■ WHAT IS EXPECTED: What lines in the data below mention the string "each"? Copy them out.

------------------------------------

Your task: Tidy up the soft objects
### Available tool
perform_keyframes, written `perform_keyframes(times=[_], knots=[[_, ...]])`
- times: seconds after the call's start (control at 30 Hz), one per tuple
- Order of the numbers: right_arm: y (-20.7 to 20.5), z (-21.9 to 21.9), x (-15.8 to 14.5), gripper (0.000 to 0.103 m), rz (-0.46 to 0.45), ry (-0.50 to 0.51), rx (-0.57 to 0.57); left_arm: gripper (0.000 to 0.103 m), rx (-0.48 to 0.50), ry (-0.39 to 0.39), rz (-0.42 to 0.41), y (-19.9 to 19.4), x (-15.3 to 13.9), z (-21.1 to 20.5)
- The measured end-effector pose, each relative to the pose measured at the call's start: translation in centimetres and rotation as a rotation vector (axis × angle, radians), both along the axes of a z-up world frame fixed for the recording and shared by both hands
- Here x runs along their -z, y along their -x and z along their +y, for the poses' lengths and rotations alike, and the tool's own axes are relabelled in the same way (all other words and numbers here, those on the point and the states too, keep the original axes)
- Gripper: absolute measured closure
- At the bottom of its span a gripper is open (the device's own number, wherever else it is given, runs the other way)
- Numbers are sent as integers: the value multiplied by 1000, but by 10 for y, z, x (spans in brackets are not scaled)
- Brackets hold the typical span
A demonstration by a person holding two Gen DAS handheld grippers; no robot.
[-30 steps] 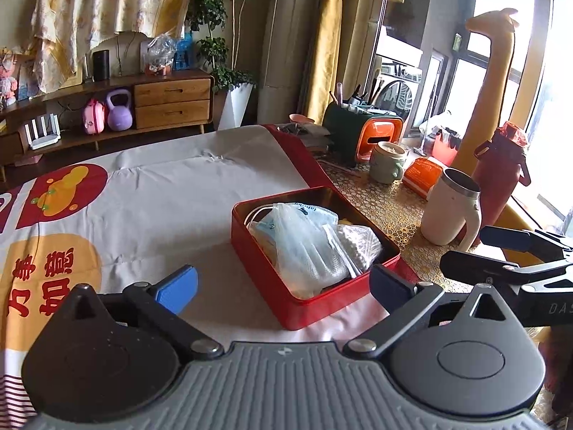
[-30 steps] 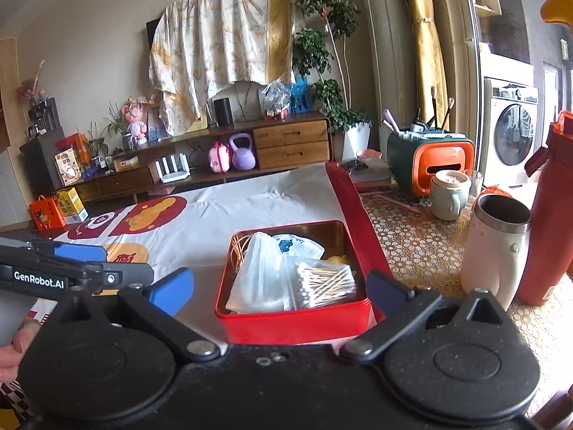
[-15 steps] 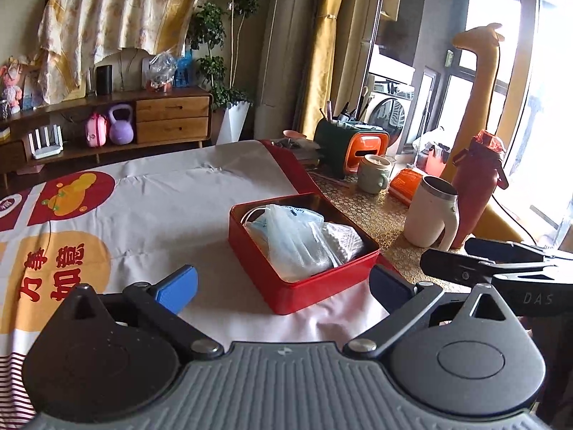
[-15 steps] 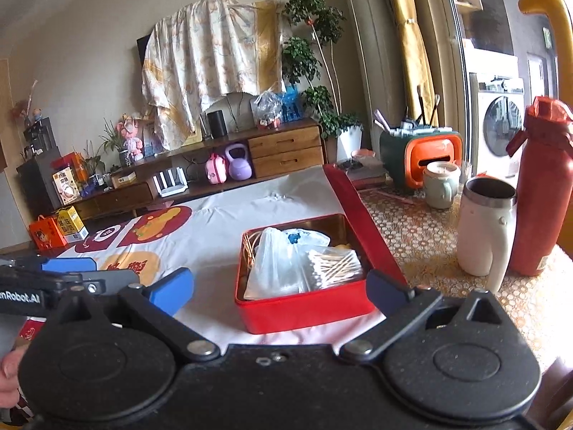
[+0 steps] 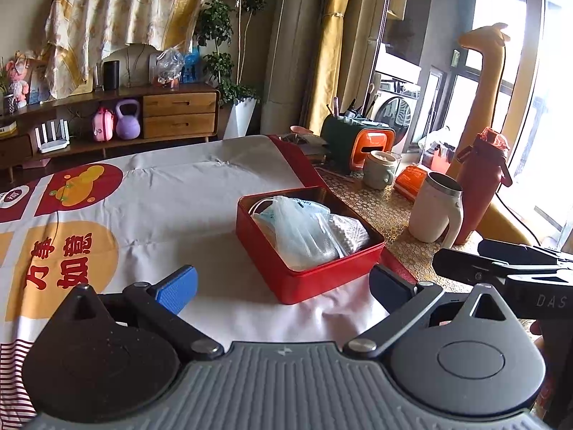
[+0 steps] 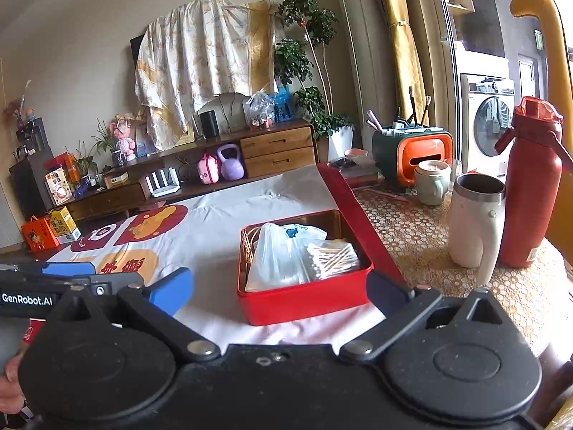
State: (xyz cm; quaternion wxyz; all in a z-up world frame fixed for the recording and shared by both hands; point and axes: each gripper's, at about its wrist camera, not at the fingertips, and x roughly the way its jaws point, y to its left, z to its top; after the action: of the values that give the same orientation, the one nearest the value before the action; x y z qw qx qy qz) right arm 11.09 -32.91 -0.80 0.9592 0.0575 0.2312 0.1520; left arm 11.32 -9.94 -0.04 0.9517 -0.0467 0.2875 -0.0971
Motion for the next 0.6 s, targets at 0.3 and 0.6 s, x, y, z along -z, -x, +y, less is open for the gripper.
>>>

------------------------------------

■ PROBLEM SOLUTION:
- The measured end-effector pose, each relative to the pose measured at the call's start: translation in centimetres and rotation as a rotation vector (axis × angle, radians), both along the axes of a z-up world frame fixed for the recording and shared by both hands
State: (xyz cm; quaternion wxyz; all in a z-up world frame fixed for the recording and shared by both hands; point and axes: each gripper's, at about its wrist camera, not at the fingertips, and x roughly the way its jaws point, y to its left, z to its top; after the action: of the values that give the same orientation, the one nearest the value before the action; x y z qw qx qy qz) right arm 11.09 -32.91 -0.80 0.9592 0.0575 0.2312 0.1520; left arm 11.32 -9.94 -0.04 0.9517 -0.0467 0.2875 -0.0971

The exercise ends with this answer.